Victor Hugo, a giant of the literary world, believed in the reason of man. Imbued with enlightenment fervor, he was a committed republican and opponent of the death penalty, ultimately believing that people can for themselves work towards the best version of society if given the chance. And while it isn’t certain whether Hugo’s view of history is teleological – the idea that history will ultimately, inevitably improve itself – or not, his belief in reason would suggest that it is. So it’s fitting that Hugo is buried in the Pantheon, a building that looks (and does) contain the bodies of many people that have shifted history in large ways. But even more fittingly – and certainly more subtly – is that Hugo is buried under Foucault’s Pendulum.
Foucault’s Pendulum lies in the middle of the main floor of the Pantheon, under the auspices of the expected romanesque statues and ceiling paintings. But the existence of the Pendulum inside the Pantheon surprised me. In the very center of the main floor of the Pantheon is a circular railing circumscribing a design painted onto the marble floor: a compass, surrounded by organic forms propagating outwards, encircled by a white stripe, then a black one, before a minimalist olive branch completes the circle. In the center – a raised glass dias inscribed with numbers. Most dramatically, a gold sphere swings back and forth, always on the verge of oscillation, attached to a string connected to the top of the pantheon, some 60 feet above.
When I first saw Foucault’s Pendulum, I stared at it for minutes without quite understanding what it was, or what it was doing in the Pantheon. The sign some meters away explained: in 1851, Leon Foucault set out to prove physically that the Earth rotates around itself, and gained approval from Napoleon III to set his demonstration in the Pantheon. The result is a science display fitting for an art exhibit. And while I don’t understand the exact science of how the pendulum relies solely on the Earth’s rotation to swing, I can understand some of its significance. That is, an object that spins with the Earth’s rotation has no choice but to spin. There is no possibility otherwise.
Likewise, history seems to have had no chance to happen otherwise, at least according to the opinions of many men buried in the Pantheon that believe fate was on their side. Ironically, history itself has largely proven that understanding of the world wrong, as many things predicted to happen haven’t, and what may have looked like a gradual sloping towards Utopia has regressed with the advent of Climate Change and the World Wars, among other devastating historical events.
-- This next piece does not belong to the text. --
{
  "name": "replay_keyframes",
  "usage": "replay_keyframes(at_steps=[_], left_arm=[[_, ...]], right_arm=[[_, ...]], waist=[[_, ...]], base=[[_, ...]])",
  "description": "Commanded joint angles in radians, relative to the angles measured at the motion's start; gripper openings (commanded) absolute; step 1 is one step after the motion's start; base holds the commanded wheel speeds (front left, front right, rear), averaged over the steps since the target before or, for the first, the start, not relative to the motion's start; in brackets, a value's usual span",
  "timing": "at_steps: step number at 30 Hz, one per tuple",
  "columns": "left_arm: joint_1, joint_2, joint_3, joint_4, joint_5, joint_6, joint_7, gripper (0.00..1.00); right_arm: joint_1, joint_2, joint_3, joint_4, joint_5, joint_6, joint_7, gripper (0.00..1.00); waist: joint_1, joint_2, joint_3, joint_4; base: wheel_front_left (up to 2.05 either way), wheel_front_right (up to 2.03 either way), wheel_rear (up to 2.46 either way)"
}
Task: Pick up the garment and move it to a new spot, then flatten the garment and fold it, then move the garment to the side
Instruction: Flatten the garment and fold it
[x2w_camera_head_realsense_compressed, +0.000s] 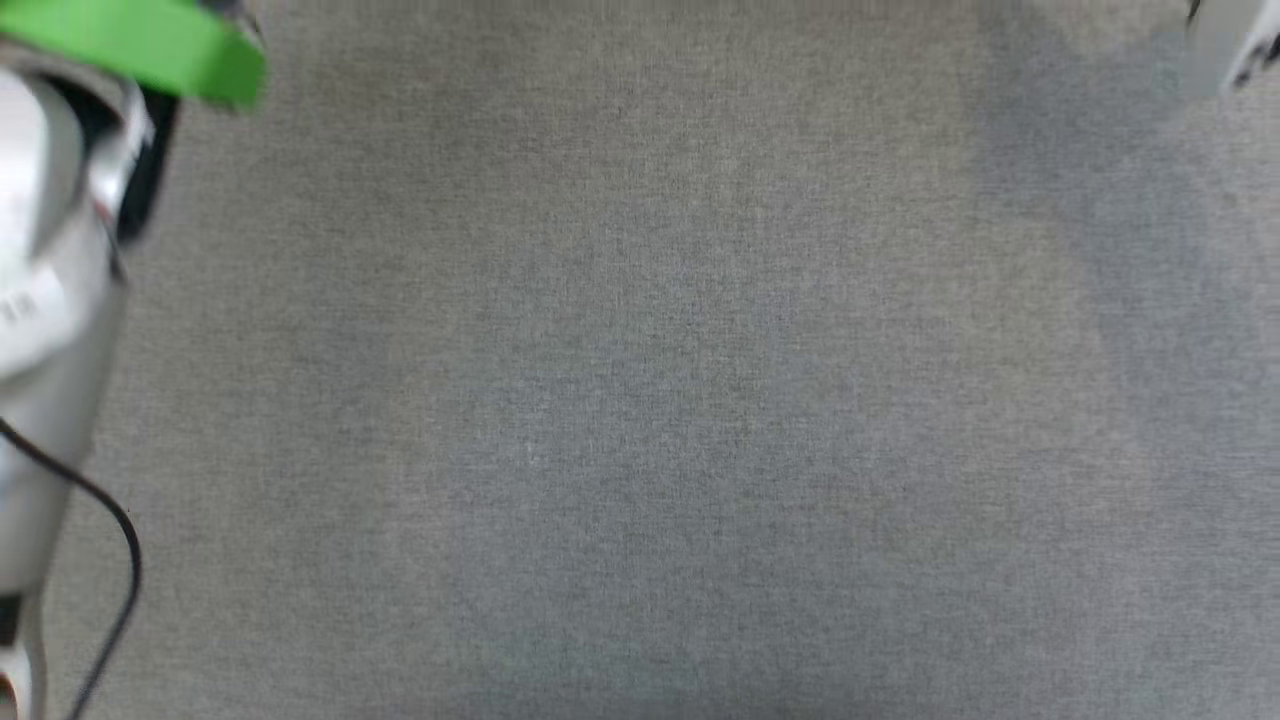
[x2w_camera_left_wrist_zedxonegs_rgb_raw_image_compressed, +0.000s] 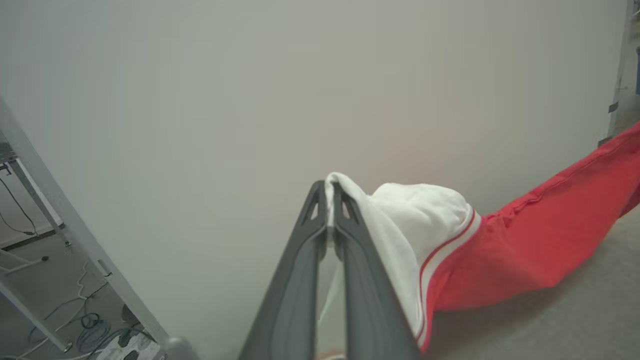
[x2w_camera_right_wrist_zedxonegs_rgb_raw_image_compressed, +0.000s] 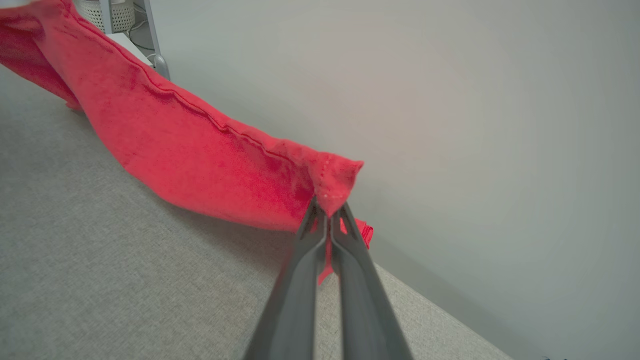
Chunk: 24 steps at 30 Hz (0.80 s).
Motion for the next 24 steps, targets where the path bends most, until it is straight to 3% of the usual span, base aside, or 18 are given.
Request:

Regardless, I’m not currently interested in the debate over history as teleological or not, but rather the power that believing history will be on your side has.
But Victor Hugo’s tomb itself belies that sense of import, despite the Pantheon’s impressive appearance and selective entry requirements. His tomb lies in the crypt underground, and has the ominous, earthy feeling you’d expect of a crypt. Down a couple corridors lies a room with Victor Hugo and Alexander Dumas. In the same room lie two empty slots, bereft of any coffins. The room is nothing special. Many of the other coffins had flowers on them. Hugo’s did not.
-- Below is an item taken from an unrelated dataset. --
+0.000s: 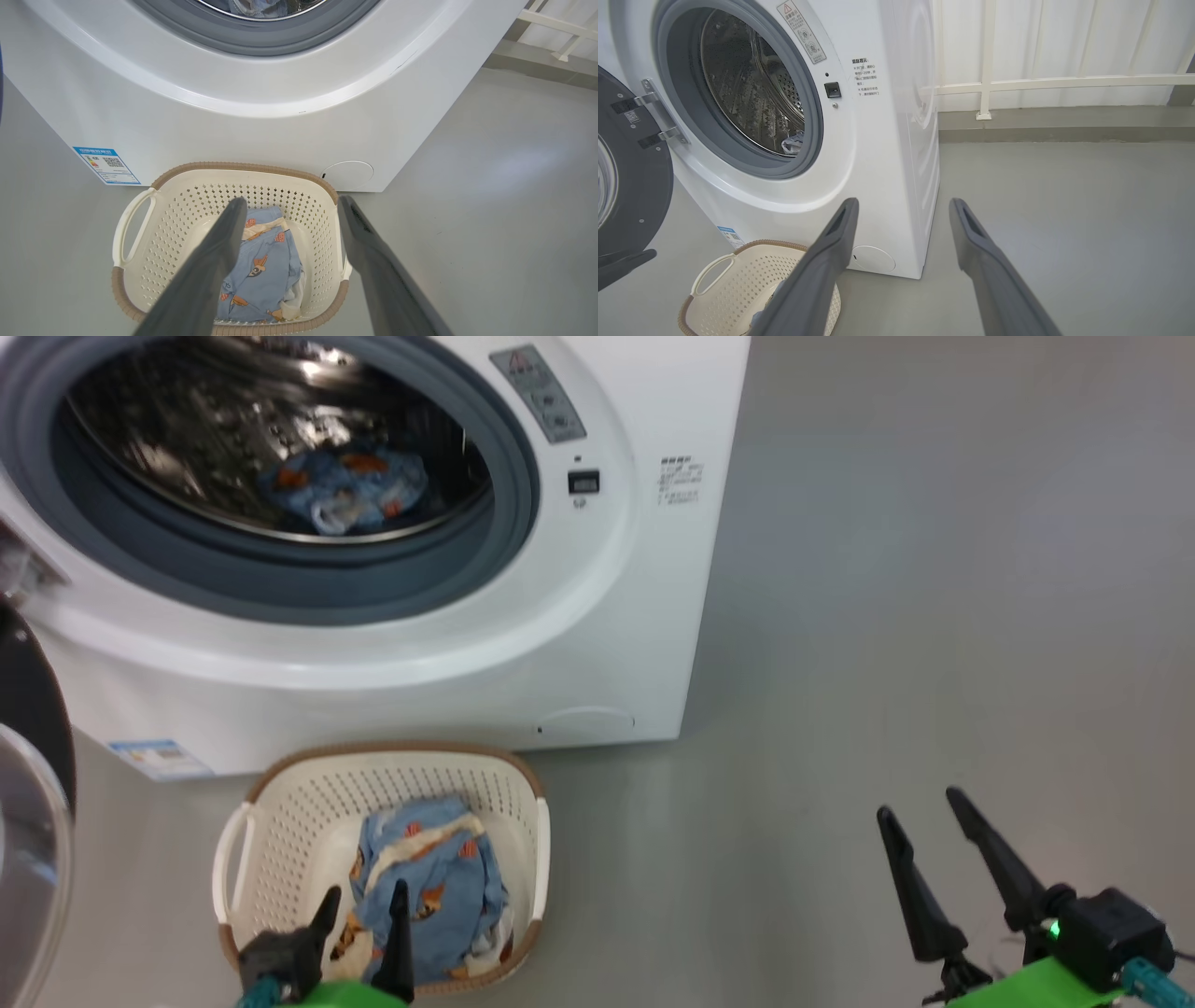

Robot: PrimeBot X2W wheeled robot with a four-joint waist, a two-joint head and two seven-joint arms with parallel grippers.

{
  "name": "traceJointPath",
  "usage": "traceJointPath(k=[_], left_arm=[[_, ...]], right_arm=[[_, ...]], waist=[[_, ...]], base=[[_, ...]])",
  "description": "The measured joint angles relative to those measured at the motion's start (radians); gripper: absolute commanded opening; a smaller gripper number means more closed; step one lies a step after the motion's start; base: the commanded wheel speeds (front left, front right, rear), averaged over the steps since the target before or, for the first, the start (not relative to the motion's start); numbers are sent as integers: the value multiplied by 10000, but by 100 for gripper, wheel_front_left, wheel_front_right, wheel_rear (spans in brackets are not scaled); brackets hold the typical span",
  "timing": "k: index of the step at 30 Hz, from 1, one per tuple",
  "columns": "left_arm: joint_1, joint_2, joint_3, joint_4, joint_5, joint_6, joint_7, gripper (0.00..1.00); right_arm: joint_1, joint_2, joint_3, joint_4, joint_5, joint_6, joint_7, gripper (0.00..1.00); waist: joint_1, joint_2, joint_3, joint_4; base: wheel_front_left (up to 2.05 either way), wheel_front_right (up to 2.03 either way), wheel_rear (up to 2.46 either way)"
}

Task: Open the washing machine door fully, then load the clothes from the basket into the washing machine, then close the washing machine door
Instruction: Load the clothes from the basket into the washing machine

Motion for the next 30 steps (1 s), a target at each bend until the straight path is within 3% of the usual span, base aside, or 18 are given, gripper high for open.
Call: traceJointPath(k=[14, 22, 30], left_arm=[[-3910, -966, 142, 4855, -86, -1220, -12, 100], [-5903, -1118, 211, 7041, -144, -1216, -13, 100], [-7307, -859, 228, 8169, -132, -1202, 98, 100]], right_arm=[[-1817, -349, -12, -301, 351, 0, -136, 100], [-2804, -445, 245, -470, 408, 0, -150, 100], [-3566, -341, 362, -663, 512, 0, -217, 100]], waist=[[2, 0, 2658, -6], [1, 0, 4274, -228], [1, 0, 5889, -644]], base=[[0, 0, 0], [0, 0, 0], [0, 0, 0]])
But I did find this sense of history somewhere else: the Sorbonne, the historic site of the University of Paris. The building itself impresses the same sense the Pantheon does with its imposing archways, formal columns, and similarly Roman statues detailing the campus. It provides the sense of history in the making, that there –at this moment – is someone within those halls that might one day be buried within the Pantheon.
One group of students that believed that was the fictional Society of the Friends of the ABC in Les Miserables, a group that Hugo described as “A Group That Came Close to Becoming Historic.” The ABC society is described as a group of mostly student radicals who often met in the Cafe Musain, located near the Sorbonne and the Pantheon. Walking down the Rue St-Michel where this fictional Cafe was located and seeing as the ABC society did makes me understand how easily one could consider themselves as a historical figure in the making. I can imagine more clearly the discussions that might have happened in these cafes, arguments over the future of France over a cup of coffee. I’m certain that seeing the Pantheon and the Sorbonne and all the figures in chiseled stone statues changed the direction of these conversations; I can imagine an ambitious figure such as Enjolras asking another member of the ABC what it would take to have a statue built of them placed there, or discussing their desire to be buried in the Pantheon down the road. The fate of the ABC society was to start a barricade in the uprisings of 1832, where all of the major figures of the society died in the climax of Les Miserables. There’s a plaque in the Pantheon dedicated to the people who died in the revolutions of 1830 and 1848. Were the ABC society real, their names might have been displayed there. Enjolras might have gotten his wish.
Even when not bookpacking, I’m surrounded by the history of revolutionary Paris. The 1968 Paris protests began in-part at the metro station I use to go to class here everyday. In Les Gobelins metro station, high-schoolers assembled to begin the protests that eventually threatened fears of civil war or revolution. In a poetry book I was reading at a cafe, Jorie Graham described her experience in the student uprisings at the Sorbonne in ‘68. It’s hard not to be surrounded by revolutions in France, a fact as certain as the rotation of the Earth, or the oscillation of Foucault’s Pendulum, spinning and spinning, hanging from the long, long thread of history.